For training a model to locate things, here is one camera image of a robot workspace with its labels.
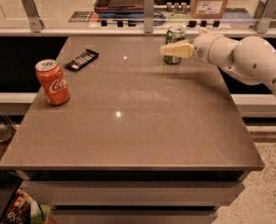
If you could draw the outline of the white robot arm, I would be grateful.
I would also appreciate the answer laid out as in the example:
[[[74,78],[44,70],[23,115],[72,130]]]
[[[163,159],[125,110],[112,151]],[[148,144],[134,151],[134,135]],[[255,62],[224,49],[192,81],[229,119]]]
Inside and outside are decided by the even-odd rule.
[[[192,43],[183,40],[159,50],[166,56],[193,56],[202,63],[213,64],[246,85],[264,84],[276,97],[276,49],[260,36],[238,41],[201,29]]]

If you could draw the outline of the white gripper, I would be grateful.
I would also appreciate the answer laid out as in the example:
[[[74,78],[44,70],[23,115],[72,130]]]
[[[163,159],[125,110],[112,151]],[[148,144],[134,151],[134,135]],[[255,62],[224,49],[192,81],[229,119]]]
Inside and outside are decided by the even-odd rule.
[[[236,45],[234,39],[200,28],[200,35],[194,39],[193,45],[184,40],[163,45],[159,51],[162,55],[179,58],[189,58],[193,54],[200,62],[229,67],[234,64],[233,50]]]

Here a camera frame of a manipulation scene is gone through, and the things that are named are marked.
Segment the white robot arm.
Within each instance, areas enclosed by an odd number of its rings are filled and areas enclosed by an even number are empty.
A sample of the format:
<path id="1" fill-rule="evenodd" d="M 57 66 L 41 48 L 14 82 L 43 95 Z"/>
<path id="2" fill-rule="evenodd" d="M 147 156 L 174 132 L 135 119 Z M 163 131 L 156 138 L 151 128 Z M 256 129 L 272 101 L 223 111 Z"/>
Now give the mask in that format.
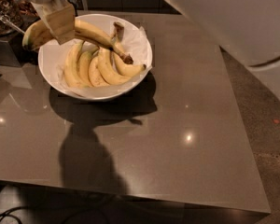
<path id="1" fill-rule="evenodd" d="M 123 43 L 133 41 L 142 50 L 138 59 L 152 59 L 146 34 L 130 22 L 103 14 L 74 16 L 66 0 L 28 0 L 40 16 L 39 33 L 67 43 L 82 38 L 124 57 L 106 32 L 112 21 L 124 27 Z M 280 0 L 165 0 L 186 19 L 215 39 L 280 101 Z"/>

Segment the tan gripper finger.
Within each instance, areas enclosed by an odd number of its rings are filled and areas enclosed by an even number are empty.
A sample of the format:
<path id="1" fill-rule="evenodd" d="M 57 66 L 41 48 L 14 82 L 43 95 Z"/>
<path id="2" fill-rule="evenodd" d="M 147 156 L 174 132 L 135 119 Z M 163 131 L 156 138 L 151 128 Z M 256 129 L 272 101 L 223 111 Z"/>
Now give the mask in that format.
<path id="1" fill-rule="evenodd" d="M 75 9 L 67 0 L 49 0 L 32 3 L 40 19 L 60 45 L 75 36 Z"/>

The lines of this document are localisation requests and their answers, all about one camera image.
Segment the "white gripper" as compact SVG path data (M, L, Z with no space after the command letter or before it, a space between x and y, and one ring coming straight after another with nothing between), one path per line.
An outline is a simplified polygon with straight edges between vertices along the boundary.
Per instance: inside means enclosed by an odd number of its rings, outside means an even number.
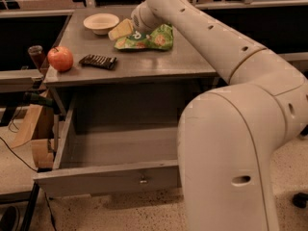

_Work instructions_
A single number is the whole answer: the count of lines above that hold "Segment".

_The completed task_
3